Sarah Rachor is a fourth-generation farmer, who runs a farm with 600 acres in Eastern Montana with her father that grows sugar beets, wheat, soybeans and corn.

She has a tractor from 1998, mainly because it was before new technology was installed in farm equipment, along with an older 1987 combine for backup. The 1998 tractor has a manual with codes that she uses to manually reset it when something goes wrong. That’s not possible with newer machines, she said.

“Anything newer than that, I’d have to call certified repair places,” she said .

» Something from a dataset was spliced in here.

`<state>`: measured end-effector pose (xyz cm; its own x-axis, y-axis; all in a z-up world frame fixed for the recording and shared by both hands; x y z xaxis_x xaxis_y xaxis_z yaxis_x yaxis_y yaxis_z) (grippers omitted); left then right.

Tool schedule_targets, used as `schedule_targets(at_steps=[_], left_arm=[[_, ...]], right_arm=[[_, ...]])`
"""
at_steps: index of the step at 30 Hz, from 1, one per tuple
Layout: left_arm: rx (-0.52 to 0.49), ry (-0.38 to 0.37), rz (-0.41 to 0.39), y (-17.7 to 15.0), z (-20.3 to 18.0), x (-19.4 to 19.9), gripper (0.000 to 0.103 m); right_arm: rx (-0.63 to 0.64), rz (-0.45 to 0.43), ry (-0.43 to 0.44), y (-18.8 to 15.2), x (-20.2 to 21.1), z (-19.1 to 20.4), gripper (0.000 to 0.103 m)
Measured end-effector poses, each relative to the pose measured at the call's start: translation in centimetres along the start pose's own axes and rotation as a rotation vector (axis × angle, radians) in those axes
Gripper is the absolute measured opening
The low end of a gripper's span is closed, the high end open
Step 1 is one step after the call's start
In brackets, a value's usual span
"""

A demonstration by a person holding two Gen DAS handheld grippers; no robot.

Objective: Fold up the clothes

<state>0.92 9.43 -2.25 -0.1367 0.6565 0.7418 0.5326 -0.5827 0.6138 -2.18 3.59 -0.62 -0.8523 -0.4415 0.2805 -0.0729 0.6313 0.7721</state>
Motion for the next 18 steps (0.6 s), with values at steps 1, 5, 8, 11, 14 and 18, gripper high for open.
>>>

The wheat harvest lasts just a few weeks, and any breakdown that takes days to fix could be a disaster, she added.

“A weeklong break down can easily cost thousands of dollars, on top of the repairs needed,” she said. “If I know how to do something, I shouldn’t have to wait and call a technician for something simple, or even to diagnose the problem,” she said. “I love technology, but it is making simple things harder.”

John Deere says it “supports a customer’s right to safely maintain, diagnose and repair their equipment,” but “does not support the right to modify embedded software due to risks associated with the safe operation of the equipment, emissions compliance and engine performance.”

Justin Maus has owned RNH Equipment in Mount Hope, Kansas, since 2019. He repairs agricultural equipment like tractors and combines.

“We run into situations where a moisture meter on a combine needs to be replaced,” he said. “We can replace it in 20 minutes, but it will not operate. We have to have a dealer come out and put software on it to make it work.” The wait for the dealer can sometimes be a day or more.

During harvest time, when agricultural equipment like combines are running at full throttle for several weeks, it’s common for mechanical problems to arise. In June alone, the moisture meter problem came up three or four times with customers, Maus said.

One customer drove four hours to get a controller from a dealership. But he still had to wait another day for the dealer to have time in his schedule to install it.

The restrictions cost not only lost revenue, but growth opportunities, he said.

Without them, “not only would we be able to repair just about anything with the equipment we work on, making us more attractive to new and bigger customers, but we would also be more attractive to young new techs coming into the workforce,” he said.

Kyle Wiens, CEO and co-founder of electronics repair company iFixit, in San Luis Obispo, California, which sells repair parts for electronics and gadgets online to consumers and small businesses, says without regulators stepping in, the problem will just get worse.

He said the FTC’s involvement is a good start, but more is needed. In addition to the FTC, the “right to repair” movement is making progress with state legislation. There are right-to-repair bills of some form in 27 states, Wiens said.

“A policy is good, but we’re going to need a rule they enforce,” he said. “We want to get back to a fair playing field.”